SAP Pledges Referral Fee
SAP will offer eligible partners a one-time fee on new CRM on-demand services if they refer the business to the vendor, a company executive said. (Courtesy: CRN)
February 10, 2006
SAP will offer eligible partners a one-time fee on new CRM on-demand services if they refer the business to the vendor, a company executive said.
Mike Sotnick, vice president of small and midsize enterprise at SAP America, also left the door open for more channel participation in the future.
Two weeks ago, the ERP giant unveiled a compensation-neutral sales model and said partners could play in accounts with up to $1 billion in revenue. The previous ceiling had been up to $200 million. “Comp-neutral” plans, which pay direct salespeople the same margin whether a sale flows direct or through partners, go a long way toward eliminating channel conflict that can—and usually does—dog enterprise software companies.
Just days after that announcement, SAP followed with news of its new CRM on-demand services, which would only be available from the Walldorf, Germany-based company.
Some characterized this as a two-steps-forward, one-step-back channel move. Sotnick filled in a little more detail: Partners referring customers to SAP’s pay-as-you-go CRM will get a one-time 10 percent referral fee on the total initial sale.“We felt compelled to get CRM on-demand out in the marketplace and were not going to hamstring the channel by giving them inadequately prepared training and solution guides to leverage it,” Sotnick told CRN.
SAP, like Oracle, segments its market, serving largest accounts directly and cordoning off small and midsize accounts for partners.

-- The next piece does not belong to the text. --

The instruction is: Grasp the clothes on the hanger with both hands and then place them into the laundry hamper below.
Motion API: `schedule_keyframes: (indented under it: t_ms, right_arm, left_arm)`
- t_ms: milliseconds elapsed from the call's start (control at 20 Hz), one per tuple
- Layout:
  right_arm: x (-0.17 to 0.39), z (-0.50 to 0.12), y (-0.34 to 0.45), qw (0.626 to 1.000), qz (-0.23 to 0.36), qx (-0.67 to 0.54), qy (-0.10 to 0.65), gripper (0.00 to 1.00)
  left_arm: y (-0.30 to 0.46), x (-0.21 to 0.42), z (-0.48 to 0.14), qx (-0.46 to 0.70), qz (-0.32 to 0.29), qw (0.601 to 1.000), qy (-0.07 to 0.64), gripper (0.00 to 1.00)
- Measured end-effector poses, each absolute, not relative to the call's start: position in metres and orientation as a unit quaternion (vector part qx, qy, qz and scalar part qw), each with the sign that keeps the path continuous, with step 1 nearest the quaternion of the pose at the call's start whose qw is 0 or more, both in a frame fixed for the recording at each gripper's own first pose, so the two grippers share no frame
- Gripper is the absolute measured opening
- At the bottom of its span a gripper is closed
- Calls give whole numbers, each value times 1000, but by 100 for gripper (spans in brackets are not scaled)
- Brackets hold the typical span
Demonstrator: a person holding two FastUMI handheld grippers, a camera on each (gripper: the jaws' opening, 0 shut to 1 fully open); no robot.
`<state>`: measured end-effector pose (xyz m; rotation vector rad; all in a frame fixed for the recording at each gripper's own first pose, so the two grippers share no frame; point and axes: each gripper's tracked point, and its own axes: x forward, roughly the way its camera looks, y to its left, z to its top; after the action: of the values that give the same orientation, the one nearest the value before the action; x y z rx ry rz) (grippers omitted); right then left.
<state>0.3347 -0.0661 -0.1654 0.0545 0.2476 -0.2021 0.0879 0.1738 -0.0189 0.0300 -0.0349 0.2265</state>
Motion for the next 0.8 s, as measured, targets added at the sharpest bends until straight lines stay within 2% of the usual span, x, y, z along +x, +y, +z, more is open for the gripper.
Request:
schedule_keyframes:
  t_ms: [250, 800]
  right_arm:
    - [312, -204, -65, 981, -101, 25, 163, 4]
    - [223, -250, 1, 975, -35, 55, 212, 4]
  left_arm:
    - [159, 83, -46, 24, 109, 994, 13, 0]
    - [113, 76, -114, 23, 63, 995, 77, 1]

Sometimes, tiering works. Daniel Carr, CEO of Computer Decisions International, an SAP BusinessOne specialist in Farmington Hills, Mich., said he sees no conflict between the direct CRM services from SAP and his own midsize BusinessOne accounts.
Other partners with pre-existing relationships with large companies, however, often resent what they see as a marginalization of their enterprise role.
Carr said SAP’s decision to let partners attack bigger businesses could be beneficial. “We might be able to penetrate ecosystems of Fortune 1000 companies with a lot of subsidiary plants and offices,” Carr said.SAP’s move on compensation neutrality could ripple beyond its own backyard, or at least some partners fervently want it to. “I only hope Oracle pays attention to that,” said Scott Jenkins, CEO of The EBS Group, a Lenexa, Kan., Oracle e-business partner.
Oracle partners lament that vendor’s refusal to go to a comp-neutral model and cite examples of where it has cost them sales even in deals that they bring to the table.